## Pyspark Data Frames

In [2]:
from pyspark.sql import SparkSession

spark = SparkSession \
    .builder \
    .appName("Python Spark regression example") \
    .config("spark.some.config.option", "some-value") \
    .getOrCreate()

In [3]:
df= spark.read.csv('titanic.csv',header=True, inferSchema = True)

### Get the top rows of Pyspark DataFrames

In [4]:
df.show(2, truncate=False)

+-----------+--------+------+---------------------------------------------------+------+----+-----+-----+---------+-------+-----+--------+
|PassengerId|Survived|Pclass|Name                                               |Sex   |Age |SibSp|Parch|Ticket   |Fare   |Cabin|Embarked|
+-----------+--------+------+---------------------------------------------------+------+----+-----+-----+---------+-------+-----+--------+
|1          |0       |3     |Braund, Mr. Owen Harris                            |male  |22.0|1    |0    |A/5 21171|7.25   |null |S       |
|2          |1       |1     |Cumings, Mrs. John Bradley (Florence Briggs Thayer)|female|38.0|1    |0    |PC 17599 |71.2833|C85  |C       |
+-----------+--------+------+---------------------------------------------------+------+----+-----+-----+---------+-------+-----+--------+
only showing top 2 rows



### Select specific columns of Pyspark DataFrames

In [5]:
df.select(['Survived', 'Sex', 'Age']).show(5)

+--------+------+----+
|Survived|   Sex| Age|
+--------+------+----+
|       0|  male|22.0|
|       1|female|38.0|
|       1|female|26.0|
|       1|female|35.0|
|       0|  male|35.0|
+--------+------+----+
only showing top 5 rows



### Slice based on condition of Pyspark DataFrames

In [9]:
df.filter(df['Sex']== 'female').show(5)

+-----------+--------+------+--------------------+------+----+-----+-----+----------------+-------+-----+--------+
|PassengerId|Survived|Pclass|                Name|   Sex| Age|SibSp|Parch|          Ticket|   Fare|Cabin|Embarked|
+-----------+--------+------+--------------------+------+----+-----+-----+----------------+-------+-----+--------+
|          2|       1|     1|Cumings, Mrs.
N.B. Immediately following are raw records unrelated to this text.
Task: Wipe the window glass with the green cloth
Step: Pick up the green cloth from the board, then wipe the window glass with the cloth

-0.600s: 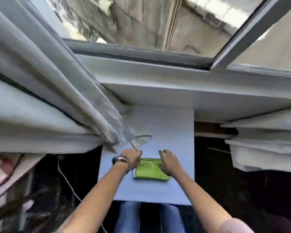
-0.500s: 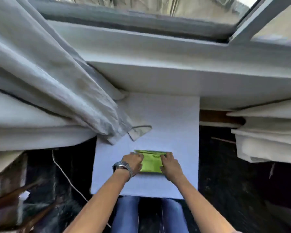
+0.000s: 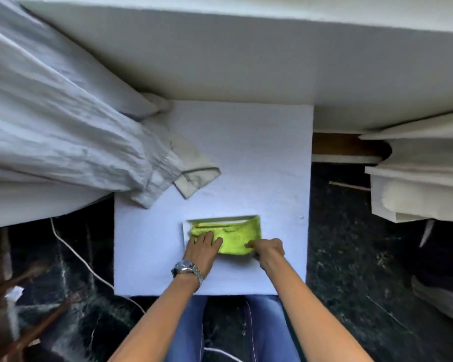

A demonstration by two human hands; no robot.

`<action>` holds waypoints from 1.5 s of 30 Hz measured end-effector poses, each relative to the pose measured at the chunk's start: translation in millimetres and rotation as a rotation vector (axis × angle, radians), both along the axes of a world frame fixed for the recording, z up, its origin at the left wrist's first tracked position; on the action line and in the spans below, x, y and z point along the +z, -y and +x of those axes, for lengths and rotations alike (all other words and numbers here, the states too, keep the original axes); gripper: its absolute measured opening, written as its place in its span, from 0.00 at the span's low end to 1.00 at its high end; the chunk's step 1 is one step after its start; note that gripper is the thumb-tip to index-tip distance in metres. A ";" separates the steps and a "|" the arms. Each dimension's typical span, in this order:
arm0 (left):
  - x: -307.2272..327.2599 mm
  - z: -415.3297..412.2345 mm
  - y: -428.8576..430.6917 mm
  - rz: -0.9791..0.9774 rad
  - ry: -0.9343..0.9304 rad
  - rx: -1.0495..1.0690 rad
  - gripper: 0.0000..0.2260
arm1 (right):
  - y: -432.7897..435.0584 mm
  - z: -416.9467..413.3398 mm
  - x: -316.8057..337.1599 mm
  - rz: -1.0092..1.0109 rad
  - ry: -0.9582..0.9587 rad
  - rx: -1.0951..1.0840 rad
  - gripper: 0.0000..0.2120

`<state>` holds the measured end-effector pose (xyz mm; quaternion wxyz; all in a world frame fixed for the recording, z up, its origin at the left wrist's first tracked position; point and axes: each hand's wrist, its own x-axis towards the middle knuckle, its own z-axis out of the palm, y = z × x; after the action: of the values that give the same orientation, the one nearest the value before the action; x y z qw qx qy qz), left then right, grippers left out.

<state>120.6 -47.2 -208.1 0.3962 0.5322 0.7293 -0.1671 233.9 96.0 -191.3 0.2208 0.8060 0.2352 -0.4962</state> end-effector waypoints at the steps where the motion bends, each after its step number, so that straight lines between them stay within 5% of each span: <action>1: 10.0 -5.8 -3.5 0.022 -0.017 -0.008 0.19 | -6.2 -2.7 8.4 -0.047 -0.035 -0.053 0.11; 6: 95.1 -42.5 -31.9 0.062 0.109 0.063 0.22 | -42.6 -37.1 111.0 -0.010 -0.202 -0.115 0.06; 10: 213.7 -73.4 -75.7 0.262 0.208 0.217 0.22 | -80.6 -83.6 234.4 0.137 -0.515 -0.308 0.07; 14: 343.6 -101.4 -128.9 0.546 0.308 0.503 0.16 | -140.2 -147.1 397.9 0.335 -0.733 -0.239 0.09; 20: 586.8 -186.5 -244.5 1.240 0.319 0.540 0.04 | -209.2 -220.9 679.9 0.935 -1.112 -0.232 0.08; 22: 670.5 -210.1 -274.6 1.437 0.352 0.493 0.09 | -214.7 -235.2 761.5 1.185 -1.204 -0.315 0.07; 25: 779.9 -244.3 -299.7 1.600 0.308 0.304 0.11 | -215.4 -260.2 872.7 1.542 -1.364 -0.456 0.10; 27: 834.2 -266.3 -303.3 1.616 0.306 0.247 0.13 | -213.0 -279.8 930.1 1.816 -1.406 -0.328 0.18; 29: 874.9 -293.0 -293.2 1.680 0.265 0.298 0.12 | -214.9 -304.8 962.0 2.039 -1.228 0.079 0.24; 31: 905.9 -320.1 -275.0 1.845 0.051 0.386 0.10 | -218.9 -323.7 964.3 2.213 -0.777 0.487 0.26; 34: 946.4 -361.2 -249.3 2.054 -0.328 0.428 0.17 | -232.3 -329.2 947.3 2.474 -0.254 0.745 0.29; 40: 1031.2 -437.1 -234.2 2.007 -0.884 0.318 0.25 | -267.9 -329.0 954.1 2.591 -0.085 0.972 0.37; 45: 1041.4 -486.2 -252.5 1.963 -1.047 0.172 0.29 | -286.6 -333.9 1012.8 2.670 0.034 1.072 0.42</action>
<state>-365.7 205.4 833.3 -0.5420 0.4262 0.6565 0.3060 -100.0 382.6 821.5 -0.5262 0.2282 0.7826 0.2418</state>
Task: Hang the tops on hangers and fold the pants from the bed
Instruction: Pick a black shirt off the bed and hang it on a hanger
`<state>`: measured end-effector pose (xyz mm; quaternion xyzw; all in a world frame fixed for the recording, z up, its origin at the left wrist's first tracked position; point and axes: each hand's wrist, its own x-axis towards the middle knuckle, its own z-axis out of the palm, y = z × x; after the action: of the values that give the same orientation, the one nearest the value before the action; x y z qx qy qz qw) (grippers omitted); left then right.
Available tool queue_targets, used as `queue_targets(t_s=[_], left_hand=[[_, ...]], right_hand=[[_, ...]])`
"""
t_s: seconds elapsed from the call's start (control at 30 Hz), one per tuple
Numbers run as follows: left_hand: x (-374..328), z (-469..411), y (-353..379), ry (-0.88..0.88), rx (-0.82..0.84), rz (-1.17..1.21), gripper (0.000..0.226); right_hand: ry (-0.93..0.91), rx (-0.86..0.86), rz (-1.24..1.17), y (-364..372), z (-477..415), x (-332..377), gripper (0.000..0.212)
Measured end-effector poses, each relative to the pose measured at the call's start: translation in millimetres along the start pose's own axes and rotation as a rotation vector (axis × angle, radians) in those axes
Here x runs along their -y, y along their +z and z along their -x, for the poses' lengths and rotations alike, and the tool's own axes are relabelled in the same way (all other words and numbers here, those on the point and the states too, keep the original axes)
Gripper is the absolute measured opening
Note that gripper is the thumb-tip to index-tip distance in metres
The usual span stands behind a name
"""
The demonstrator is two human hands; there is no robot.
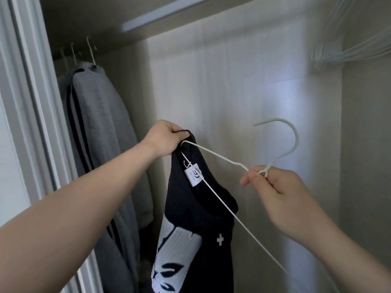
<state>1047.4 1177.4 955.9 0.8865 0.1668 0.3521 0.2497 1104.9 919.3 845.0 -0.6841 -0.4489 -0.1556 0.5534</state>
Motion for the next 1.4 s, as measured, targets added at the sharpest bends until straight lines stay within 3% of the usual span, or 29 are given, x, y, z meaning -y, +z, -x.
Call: queue_targets(t_s=[0.23, 0.33, 0.53, 0.67, 0.77, 0.83, 1.03, 1.3, 1.4], left_hand=[[-32.2, 37.2, 18.1, 0.094, 0.074, 0.154, 0.023], [-40.9, 53.8, 25.0, 0.091, 0.136, 0.244, 0.017], [-39.2, 92.2, 41.5, 0.117, 0.310, 0.225, 0.018], [-33.8, 113.1, 37.9, 0.278, 0.429, 0.117, 0.025], [-21.9, 118.3, 27.0, 0.589, 0.282, -0.415, 0.036], [-18.0, 125.2, 23.6, 0.708, 0.233, -0.607, 0.035], [-43.4, 162.1, 32.5, 0.764, 0.154, -0.512, 0.038], [-121.3, 243.7, 32.2, 0.667, 0.047, -0.581, 0.051], [-151.5, 280.2, 39.3, 0.610, -0.036, -0.594, 0.047]], right_hand=[[0.105, 0.136, 0.104, 21.1, -7.0, -14.1, 0.031], [0.197, 0.122, -0.079, 29.9, -5.9, -25.3, 0.031], [0.172, 0.023, -0.282, 46.9, 9.4, -29.1, 0.026], [0.224, 0.021, -0.489, 48.4, 28.0, -31.2, 0.029], [0.203, 0.078, -0.560, 41.8, 42.3, -27.8, 0.026], [0.189, 0.090, -0.542, 36.3, 51.0, -22.6, 0.027], [-0.013, -0.112, -0.104, -2.6, 73.5, 2.5, 0.031], [-0.128, -0.102, 0.051, -73.1, 103.7, 48.9, 0.044], [-0.127, -0.209, -0.023, -102.2, 128.2, 60.1, 0.025]])
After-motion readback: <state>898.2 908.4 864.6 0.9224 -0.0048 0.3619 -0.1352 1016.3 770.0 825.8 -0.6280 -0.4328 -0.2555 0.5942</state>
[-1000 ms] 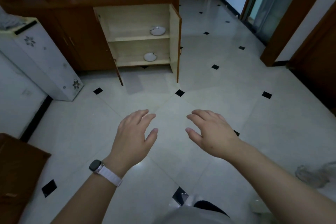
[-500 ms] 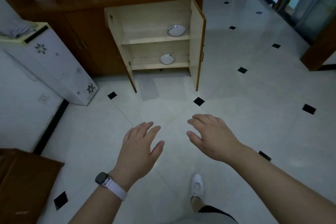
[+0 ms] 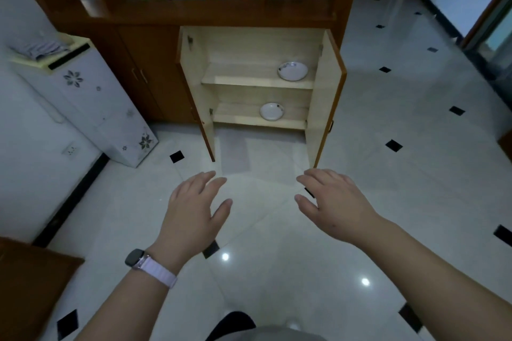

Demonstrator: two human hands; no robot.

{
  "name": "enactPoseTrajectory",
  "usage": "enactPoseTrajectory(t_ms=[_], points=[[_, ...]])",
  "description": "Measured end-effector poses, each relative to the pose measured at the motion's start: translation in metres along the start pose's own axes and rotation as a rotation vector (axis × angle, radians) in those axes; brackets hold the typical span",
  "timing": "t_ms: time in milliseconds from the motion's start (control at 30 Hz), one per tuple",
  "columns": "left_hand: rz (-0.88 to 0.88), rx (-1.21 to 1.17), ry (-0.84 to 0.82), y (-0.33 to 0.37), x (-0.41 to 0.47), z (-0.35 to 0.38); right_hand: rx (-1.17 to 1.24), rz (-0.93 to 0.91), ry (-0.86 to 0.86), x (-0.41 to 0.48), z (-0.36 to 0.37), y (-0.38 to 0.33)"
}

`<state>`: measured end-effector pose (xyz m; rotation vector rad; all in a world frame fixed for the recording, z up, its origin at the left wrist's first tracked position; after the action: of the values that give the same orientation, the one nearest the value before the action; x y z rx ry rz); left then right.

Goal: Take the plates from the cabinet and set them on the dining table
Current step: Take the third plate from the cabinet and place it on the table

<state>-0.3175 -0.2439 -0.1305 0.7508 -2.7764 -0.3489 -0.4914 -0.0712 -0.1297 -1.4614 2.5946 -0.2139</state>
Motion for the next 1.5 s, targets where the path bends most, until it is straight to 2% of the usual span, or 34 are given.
enactPoseTrajectory(t_ms=[200, 433, 667, 800, 900, 1200, 1500], points=[[0.005, 0.004, -0.033, -0.041, 0.070, 0.017, -0.017, 0.019, -0.034, 0.076, 0.001, 0.011], [0.111, -0.055, -0.120, -0.092, 0.200, 0.057, -0.041, 0.146, -0.017, 0.196, 0.002, 0.031], [0.163, -0.102, -0.154, -0.159, 0.329, 0.052, -0.060, 0.223, -0.005, 0.323, -0.014, 0.021], [0.184, -0.131, -0.180, -0.182, 0.382, 0.054, -0.045, 0.249, -0.008, 0.367, -0.017, 0.021], [0.175, -0.187, -0.184, -0.191, 0.408, 0.060, -0.071, 0.270, -0.024, 0.391, -0.014, 0.029], [0.222, -0.161, -0.239, -0.198, 0.495, 0.089, -0.012, 0.335, -0.035, 0.464, -0.003, 0.067], [0.340, 0.054, -0.273, -0.181, 0.627, 0.124, 0.067, 0.318, -0.029, 0.577, 0.010, 0.133]])
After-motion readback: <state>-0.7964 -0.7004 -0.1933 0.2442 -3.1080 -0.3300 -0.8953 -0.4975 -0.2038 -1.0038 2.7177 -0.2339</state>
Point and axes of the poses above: each hand's wrist, its own x-axis towards the middle knuckle, its own z-axis out of the palm, y = z × x, the point moved 8 cm from there along x, towards the middle knuckle, and after that the axes turned 1 degree about z, right-handed, at the moved point
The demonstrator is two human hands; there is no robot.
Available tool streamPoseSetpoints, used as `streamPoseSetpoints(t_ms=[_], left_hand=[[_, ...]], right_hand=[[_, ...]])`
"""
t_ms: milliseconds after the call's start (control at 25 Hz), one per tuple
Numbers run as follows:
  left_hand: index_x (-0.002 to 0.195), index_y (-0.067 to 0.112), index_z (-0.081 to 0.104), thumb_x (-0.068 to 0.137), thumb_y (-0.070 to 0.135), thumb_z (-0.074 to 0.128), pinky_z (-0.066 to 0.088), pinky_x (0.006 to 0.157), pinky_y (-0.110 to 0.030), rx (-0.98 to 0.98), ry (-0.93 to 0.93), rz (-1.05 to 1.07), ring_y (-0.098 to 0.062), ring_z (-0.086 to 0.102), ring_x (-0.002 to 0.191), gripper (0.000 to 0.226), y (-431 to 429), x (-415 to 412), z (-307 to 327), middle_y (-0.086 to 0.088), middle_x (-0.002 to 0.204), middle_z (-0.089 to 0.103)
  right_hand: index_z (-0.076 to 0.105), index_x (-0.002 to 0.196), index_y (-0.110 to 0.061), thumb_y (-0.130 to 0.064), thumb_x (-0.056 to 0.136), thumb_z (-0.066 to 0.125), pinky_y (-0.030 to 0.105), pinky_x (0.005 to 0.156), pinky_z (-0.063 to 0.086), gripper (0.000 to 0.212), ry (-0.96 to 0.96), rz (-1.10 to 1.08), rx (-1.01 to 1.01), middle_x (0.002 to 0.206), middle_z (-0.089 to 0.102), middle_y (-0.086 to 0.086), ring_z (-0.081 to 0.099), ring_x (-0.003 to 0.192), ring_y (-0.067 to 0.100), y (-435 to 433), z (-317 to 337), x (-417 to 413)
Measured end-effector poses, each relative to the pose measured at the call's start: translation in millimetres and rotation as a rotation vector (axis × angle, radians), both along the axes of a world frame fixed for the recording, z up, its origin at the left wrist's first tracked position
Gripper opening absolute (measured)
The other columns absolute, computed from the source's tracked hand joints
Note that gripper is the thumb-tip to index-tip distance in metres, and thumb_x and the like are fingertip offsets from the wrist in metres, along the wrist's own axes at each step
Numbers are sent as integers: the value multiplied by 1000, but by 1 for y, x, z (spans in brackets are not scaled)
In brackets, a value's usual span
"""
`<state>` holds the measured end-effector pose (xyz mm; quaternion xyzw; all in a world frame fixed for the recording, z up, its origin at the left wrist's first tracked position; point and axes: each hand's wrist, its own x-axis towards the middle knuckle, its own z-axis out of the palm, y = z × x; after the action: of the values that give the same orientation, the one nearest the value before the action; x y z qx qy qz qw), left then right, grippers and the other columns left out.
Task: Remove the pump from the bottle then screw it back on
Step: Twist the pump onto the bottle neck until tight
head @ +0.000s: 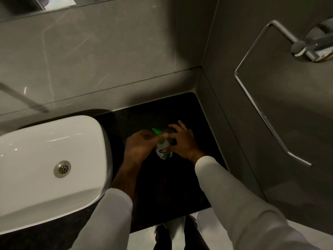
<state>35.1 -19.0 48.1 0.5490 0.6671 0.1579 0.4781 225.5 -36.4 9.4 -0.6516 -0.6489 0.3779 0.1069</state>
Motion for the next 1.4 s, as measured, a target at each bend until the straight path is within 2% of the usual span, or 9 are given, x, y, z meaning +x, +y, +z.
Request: streamPoseSetpoints(t_ms=[80,160,280,400,520,600,720,1160,1400], left_hand=[[76,43,75,52,96,63,58,51,-25,101,214,31,1,70,55,60,2,4,13,21,63,73],[73,30,74,65,87,62,62,59,-31,148,373,-64,-7,70,57,58,5,13,22,10,61,72],[87,26,74,85,61,63,61,77,-43,170,513,-249,-20,71,76,37,14,25,34,3,80,72],[110,31,73,91,41,68,52,93,-47,293,626,-562,-27,62,107,22,23,29,43,-1,107,68],[119,40,69,92,37,69,45,101,-49,443,642,-872,-25,53,118,27,30,22,50,4,120,64],[119,42,69,89,34,72,38,108,-52,514,661,-980,-24,50,124,31,34,17,55,8,125,64],[119,41,69,90,32,70,40,106,-47,547,715,-1079,-22,51,126,31,40,15,59,11,130,65],[113,37,75,91,18,71,50,95,-41,584,551,-1120,-22,60,117,29,24,10,57,9,123,72],[102,43,76,82,15,76,40,104,-51,575,457,-1065,-22,60,117,34,-11,7,46,16,115,74]], right_hand=[[71,114,-29,-47,73,78,60,121,3,45,-8,-9,-2,160,29,-8,2,155,24,0,0,-1],[70,116,-28,-47,72,79,59,122,3,49,-6,-25,-12,162,27,-7,1,155,23,-1,1,-2],[69,120,-28,-46,73,79,58,123,4,51,6,-56,-15,162,27,-6,2,155,22,0,0,-4],[62,130,-27,-48,69,82,58,123,4,67,9,-80,-56,164,23,-5,3,155,22,1,0,-4],[67,123,-27,-48,68,82,58,123,1,61,19,-73,-44,163,25,-7,2,155,20,-1,0,-1],[72,112,-27,-47,70,81,59,122,2,48,8,-54,-16,161,30,-8,2,155,21,-3,2,0],[73,107,-27,-46,71,81,61,121,4,42,-3,-42,-9,159,33,-8,3,155,23,-4,5,-2],[72,111,-33,-43,73,79,61,121,3,40,-21,-13,31,158,34,-10,5,154,22,-21,4,-2],[73,111,-31,-39,72,81,57,122,3,40,-8,-57,39,158,36,-9,8,155,20,-43,1,-3]])
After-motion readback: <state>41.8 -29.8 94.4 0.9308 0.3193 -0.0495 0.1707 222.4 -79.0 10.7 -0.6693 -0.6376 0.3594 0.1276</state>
Joh...|female|38.0|    1|    0|        PC 17599|71.2833|  C85|       C|
|          3|       1|     3|Heikkinen, Miss. ...|female|26.0|    0|    0|STON/O2. 3101282|  7.925| null|       S|
|          4|       1|     1|Futrelle, Mrs. Ja...|female|35.0|    1|    0|          113803|   53.1| C123|       S|
|          9|       1|     3|Johnson, Mrs. Osc...|female|27.0|    0|    2|          347742|11.1333| null|       S|
|         10|       1|     2|Nasser, Mrs. Nich...|female|14.0|    1|    0|          237736|30.0708| null|       C|
+-----------+--------+------+--------------------+------+----+-----+-----+------

### Check how many null values we have for a specific column of Pyspark DataFrames

In [33]:
df.filter(df['Age'].isNull()).count()

177

In [35]:
df.filter(df['Age'].isNotNull()).show(5)

+-----------+--------+------+--------------------+------+----+-----+-----+----------------+-------+-----+--------+
|PassengerId|Survived|Pclass|                Name|   Sex| Age|SibSp|Parch|          Ticket|   Fare|Cabin|Embarked|
+-----------+--------+------+--------------------+------+----+-----+-----+----------------+-------+-----+--------+
|          1|       0|     3|Braund, Mr. Owen ...|  male|22.0|    1|    0|       A/5 21171|   7.25| null|       S|
|          2|       1|     1|Cumings, Mrs. Joh...|female|38.0|    1|    0|        PC 17599|71.2833|  C85|       C|
|          3|       1|     3|Heikkinen, Miss. ...|female|26.0|    0|    0|STON/O2. 3101282|  7.925| null|       S|
|          4|       1|     1|Futrelle, Mrs. Ja...|female|35.0|    1|    0|          113803|   53.1| C123|       S|
|          5|       0|     3|Allen, Mr. Willia...|  male|35.0|    0|    0|          373450|   8.05| null|       S|
+-----------+--------+------+--------------------+------+----+-----+-----+------

### Unique values of a column in Pyspark DataFrames

In [41]:
df.select(['Embarked']).distinct().show()

+--------+
|Embarked|
+--------+
|       Q|
|    null|
|       C|
|       S|
+--------+



### Value Counts in Pyspark DataFrames

In [62]:
df.groupBy('Embarked').count().show()

+--------+-----+
|Embarked|count|
+--------+-----+
|       Q|   77|
|    null|    2|
|       C|  168|
|       S|  644|
+--------+-----+



In [43]:
df.groupBy('Embarked').count().orderBy('count', ascending=False).show()

+--------+-----+
|Embarked|count|
+--------+-----+
|       S|  644|
|       C|  168|
|       Q|   77|
|    null|    2|
+--------+-----+



### Similar functionality of .values in Pandas in Pyspark DataFrames

In [56]:
embarked_lst = df.select(['Embarked']).rdd.flatMap(lambda x:x).collect()
embarked_lst[:10]

['S', 'C', 'S', 'S', 'S', 'Q', 'S', 'S', 'S', 'C']

In [None]:
# Better Way
embarked_lst = df.select(['Embarked']).rdd.map(lambda x:x[0]).collect()
embarked_lst[:10]

### Values for multiple columns in Pyspaark DataFrames

In [77]:
df.select(['Embarked', 'Sex']).rdd.take(5)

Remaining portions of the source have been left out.